Dramaturgiquement, j'adore créer des personnages, mais les inventer et les faire vivre en direct c'est une expérience de pensée aussi plaisante que dangereuse. À deux, pour inventer tout un jeu de séduction, c'est vraiment une stratégie, et là où la perversion repose c'est qu'effectivement c'est un " jeu ", un jeu avec des personnes physiques, réelles, mais anonymes. C'est angoissant, en terme de sexualité pour nous deux, joueurs (est-ce une expérience inavouée d'homosexualité ?), et aussi, dans la société actuelle, en terme d'anonymat, puisque des pervers reconnus comme pédophiles utilisent ce type de stratégie et se protègent, sous couvert d'anonymat. Nous, pendant quatre heures, ça a marché, entre une fille de 18 ans et un homme de 30 ans, qui a eu du plaisir en croyant jusqu'au bout que c'était vrai, puisqu'on n'allait pas lui révéler. Je crois que pour lui, ce n'est pas un problème, et que c'est un art que nous avons ici créé et mis en scène. Comme des metteurs en scène qui font rêver un public, qui, pour le temps de la représentation, même s'il a bien sûr conscience qu'il est au théâtre, croit encore un peu à la réalité de l'action et peut s'identifier à l'histoire, on a été ici des artisans du désir. C'est intimement lié, effectivement, à la prostitution. On donne du désir et du plaisir en tirant les ficelles d'un personnages, en créant ses personnages, sans que cela ne fasse du mal au " personnage ", qui n'existe pas, comme le mac le fait aux putes. Est-ce que le rôle qui nous revient est celui de prostitués, au masculin, ou bien celui de mac, c'est encore un peu ambigu. On est toujours dans un entre deux, et c'est ça qui met mal à l'aise. Comme quand on crée de l'art, comme quand on joue, comme quand on se donne du plaisir, seul, face, souvent, à son imaginaire.

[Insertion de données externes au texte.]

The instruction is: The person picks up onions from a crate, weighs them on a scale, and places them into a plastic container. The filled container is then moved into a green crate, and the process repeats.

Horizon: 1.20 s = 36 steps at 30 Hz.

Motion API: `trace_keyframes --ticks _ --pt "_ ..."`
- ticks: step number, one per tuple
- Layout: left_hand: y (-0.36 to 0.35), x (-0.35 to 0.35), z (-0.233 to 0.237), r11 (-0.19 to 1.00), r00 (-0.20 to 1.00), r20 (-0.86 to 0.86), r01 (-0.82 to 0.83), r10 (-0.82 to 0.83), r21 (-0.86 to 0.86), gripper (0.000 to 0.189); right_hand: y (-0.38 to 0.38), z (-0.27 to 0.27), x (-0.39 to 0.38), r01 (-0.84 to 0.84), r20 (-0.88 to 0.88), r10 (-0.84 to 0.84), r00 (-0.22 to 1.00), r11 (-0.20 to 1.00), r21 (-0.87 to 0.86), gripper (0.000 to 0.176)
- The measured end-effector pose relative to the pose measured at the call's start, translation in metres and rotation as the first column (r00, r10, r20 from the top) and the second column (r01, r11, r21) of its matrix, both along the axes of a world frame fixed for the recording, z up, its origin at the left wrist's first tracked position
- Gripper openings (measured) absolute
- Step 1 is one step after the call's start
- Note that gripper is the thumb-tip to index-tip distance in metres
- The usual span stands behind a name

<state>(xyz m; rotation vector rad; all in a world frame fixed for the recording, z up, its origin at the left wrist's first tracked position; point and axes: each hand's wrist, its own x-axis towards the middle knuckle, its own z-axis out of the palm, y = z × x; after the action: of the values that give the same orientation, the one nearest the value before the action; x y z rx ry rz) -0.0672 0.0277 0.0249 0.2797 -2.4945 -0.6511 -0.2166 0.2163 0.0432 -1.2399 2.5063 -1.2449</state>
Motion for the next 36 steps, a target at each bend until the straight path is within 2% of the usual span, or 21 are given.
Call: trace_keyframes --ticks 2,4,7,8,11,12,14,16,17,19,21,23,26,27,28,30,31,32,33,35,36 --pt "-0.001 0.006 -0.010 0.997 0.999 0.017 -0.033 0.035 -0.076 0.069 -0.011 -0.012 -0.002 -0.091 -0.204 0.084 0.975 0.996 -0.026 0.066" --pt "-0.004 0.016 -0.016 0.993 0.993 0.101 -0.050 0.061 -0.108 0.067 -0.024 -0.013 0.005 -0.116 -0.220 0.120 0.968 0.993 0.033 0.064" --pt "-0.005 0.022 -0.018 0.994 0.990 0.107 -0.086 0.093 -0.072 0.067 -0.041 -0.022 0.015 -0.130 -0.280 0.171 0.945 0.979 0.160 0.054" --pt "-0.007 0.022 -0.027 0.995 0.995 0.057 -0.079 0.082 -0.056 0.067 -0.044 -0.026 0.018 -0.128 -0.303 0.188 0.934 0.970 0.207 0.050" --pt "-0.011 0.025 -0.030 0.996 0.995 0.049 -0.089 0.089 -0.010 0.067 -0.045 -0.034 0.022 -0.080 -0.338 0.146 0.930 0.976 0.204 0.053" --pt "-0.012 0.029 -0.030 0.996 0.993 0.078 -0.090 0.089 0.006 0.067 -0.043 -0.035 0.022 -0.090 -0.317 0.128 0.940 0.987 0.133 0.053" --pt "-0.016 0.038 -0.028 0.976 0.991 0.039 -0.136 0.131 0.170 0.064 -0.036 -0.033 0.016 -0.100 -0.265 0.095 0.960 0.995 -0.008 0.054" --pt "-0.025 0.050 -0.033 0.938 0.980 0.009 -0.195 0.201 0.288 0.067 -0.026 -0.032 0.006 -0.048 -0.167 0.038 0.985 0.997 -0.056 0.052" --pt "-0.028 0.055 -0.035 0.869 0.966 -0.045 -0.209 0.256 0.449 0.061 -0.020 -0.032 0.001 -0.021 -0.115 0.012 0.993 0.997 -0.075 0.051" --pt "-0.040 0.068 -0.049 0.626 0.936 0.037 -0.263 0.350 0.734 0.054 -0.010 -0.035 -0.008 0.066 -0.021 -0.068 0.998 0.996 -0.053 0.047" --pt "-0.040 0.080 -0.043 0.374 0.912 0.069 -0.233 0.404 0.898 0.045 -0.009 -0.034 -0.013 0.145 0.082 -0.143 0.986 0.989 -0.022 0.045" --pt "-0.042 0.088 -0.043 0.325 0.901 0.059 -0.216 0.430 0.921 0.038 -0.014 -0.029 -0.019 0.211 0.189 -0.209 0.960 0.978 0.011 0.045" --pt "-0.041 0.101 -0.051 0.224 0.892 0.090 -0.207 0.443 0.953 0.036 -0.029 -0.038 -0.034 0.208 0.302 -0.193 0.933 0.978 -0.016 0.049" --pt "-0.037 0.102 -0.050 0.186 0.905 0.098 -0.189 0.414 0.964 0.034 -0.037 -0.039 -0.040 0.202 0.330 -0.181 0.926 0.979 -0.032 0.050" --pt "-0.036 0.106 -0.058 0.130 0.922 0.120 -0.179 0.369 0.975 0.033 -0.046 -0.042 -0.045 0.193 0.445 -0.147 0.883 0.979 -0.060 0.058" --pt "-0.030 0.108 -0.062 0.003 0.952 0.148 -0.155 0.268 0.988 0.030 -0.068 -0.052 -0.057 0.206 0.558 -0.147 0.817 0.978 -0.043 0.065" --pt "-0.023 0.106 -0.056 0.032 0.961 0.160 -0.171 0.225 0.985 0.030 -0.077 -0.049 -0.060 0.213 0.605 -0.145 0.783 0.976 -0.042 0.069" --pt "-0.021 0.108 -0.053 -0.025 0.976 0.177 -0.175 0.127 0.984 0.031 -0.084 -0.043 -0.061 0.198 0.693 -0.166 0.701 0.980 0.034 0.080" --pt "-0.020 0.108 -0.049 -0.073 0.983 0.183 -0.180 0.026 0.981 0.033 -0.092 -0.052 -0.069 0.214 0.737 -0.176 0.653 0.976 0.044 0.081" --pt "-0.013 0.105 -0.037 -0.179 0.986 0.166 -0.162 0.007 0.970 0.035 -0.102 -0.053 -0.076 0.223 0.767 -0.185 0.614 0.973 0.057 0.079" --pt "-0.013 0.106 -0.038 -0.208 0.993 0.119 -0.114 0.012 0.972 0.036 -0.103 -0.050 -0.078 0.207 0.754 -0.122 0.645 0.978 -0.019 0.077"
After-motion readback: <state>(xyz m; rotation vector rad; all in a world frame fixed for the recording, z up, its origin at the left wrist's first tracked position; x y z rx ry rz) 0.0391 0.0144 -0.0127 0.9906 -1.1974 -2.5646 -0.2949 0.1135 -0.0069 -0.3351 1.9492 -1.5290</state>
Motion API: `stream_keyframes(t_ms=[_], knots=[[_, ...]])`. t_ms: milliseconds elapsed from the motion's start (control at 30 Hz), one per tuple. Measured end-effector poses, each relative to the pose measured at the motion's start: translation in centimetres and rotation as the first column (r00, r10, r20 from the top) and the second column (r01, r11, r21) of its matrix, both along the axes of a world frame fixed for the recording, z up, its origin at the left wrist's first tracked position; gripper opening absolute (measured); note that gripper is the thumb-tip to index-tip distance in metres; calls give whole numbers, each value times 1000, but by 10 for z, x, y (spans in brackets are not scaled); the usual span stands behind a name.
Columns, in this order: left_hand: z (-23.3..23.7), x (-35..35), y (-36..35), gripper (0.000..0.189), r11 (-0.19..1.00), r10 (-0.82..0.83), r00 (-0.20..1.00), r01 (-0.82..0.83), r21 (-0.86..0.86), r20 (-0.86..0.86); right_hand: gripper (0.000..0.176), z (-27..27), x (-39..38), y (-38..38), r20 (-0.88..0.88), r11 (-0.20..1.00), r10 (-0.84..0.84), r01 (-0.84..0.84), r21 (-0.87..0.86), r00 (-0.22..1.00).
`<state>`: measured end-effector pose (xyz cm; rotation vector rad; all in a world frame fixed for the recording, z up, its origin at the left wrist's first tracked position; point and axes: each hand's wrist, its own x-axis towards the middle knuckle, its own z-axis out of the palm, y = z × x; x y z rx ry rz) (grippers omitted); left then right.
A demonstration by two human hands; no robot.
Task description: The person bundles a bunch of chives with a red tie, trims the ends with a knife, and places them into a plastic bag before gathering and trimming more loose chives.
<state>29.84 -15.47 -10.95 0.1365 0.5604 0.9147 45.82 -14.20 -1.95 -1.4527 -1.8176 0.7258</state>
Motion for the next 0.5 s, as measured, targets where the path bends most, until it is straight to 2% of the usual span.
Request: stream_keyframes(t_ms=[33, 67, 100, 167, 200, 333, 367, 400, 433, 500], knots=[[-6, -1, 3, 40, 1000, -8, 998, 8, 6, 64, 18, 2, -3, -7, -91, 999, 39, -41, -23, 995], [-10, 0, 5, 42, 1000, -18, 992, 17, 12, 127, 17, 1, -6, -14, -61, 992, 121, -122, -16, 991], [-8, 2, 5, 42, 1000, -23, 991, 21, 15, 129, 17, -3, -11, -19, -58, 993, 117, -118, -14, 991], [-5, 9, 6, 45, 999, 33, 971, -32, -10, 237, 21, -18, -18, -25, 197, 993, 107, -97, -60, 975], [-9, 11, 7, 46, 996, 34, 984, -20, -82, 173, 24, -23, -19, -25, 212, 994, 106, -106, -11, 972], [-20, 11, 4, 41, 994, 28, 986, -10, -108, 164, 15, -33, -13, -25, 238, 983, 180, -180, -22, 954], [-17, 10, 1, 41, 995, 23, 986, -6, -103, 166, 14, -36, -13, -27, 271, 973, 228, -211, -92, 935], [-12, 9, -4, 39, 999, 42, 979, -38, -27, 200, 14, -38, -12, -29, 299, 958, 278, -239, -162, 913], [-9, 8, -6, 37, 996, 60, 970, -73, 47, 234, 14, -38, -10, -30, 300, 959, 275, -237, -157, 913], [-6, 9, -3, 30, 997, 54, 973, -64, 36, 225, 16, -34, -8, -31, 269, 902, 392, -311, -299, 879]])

Le plus terrifiant, sociologiquement et dramaturgiquement, c'est qu'on peut agir sur l'homme par le seul pouvoir des mots. Tout s'est imaginé dans la tête de cet homme, par une manière d'écrire, de ponctuer les phrases, d'insinuer sur sa personnalité. Des phrases qui se terminent sans smiley sont moins accueillantes, des temps de réponses longs lassent l'interlocuteur, ou au contraire des messages fréquents et écrits rapidement, parfois sans faire attention, suscitent un désir et relancent éternellement la conversation (ou la relation). On remercie aussi la plasticité de la langue française, ses variations, qui permettent de créer des réactions différentes selon la forme des mots ou des synonymes. utilisés. On écrit un dialogue qui a de vraies conséquences, et c'est un travail d'écriture qui demande d'être d'une réactivité éprouvante. Avec deux ou trois conversations en même temps, c'était physique, on avait chaud, on transpirait. Je crois que ça requiert une confiance importante en les mots, ou en tout cas, ça renforce la relation de l'auteur avec les mots. Tout est virtuel, et de ce fait, anonyme. Les mots sont terrifiants.
En tout cas, en faisant attention à toutes les questions juridiques (l'usurpation d'identité par exemple, le marchandage, la diffusion de la pronographie en elle-même (en soi, Coco.fr n'est pas du tout un site pornographique ou coquin, c'est un chat, pour discuter, qui souvent a des dérives)), c'est une expérience que je vous invite à faire. C'est mieux à plusieurs, pour apprécier pleinement le jeu, la stratégie que ça implique. Et puis, avec quelques verres de vodka ou de get dans la nuit, juste pour rire, pour imaginer ce que font les gens, pour délirer — c'est tout simplement de là qu'on est partis —, et endosser le rôle honorable, pour quelques heures, de marionnettiste, d'artisans du désir, et de prostitués de l'anonymat.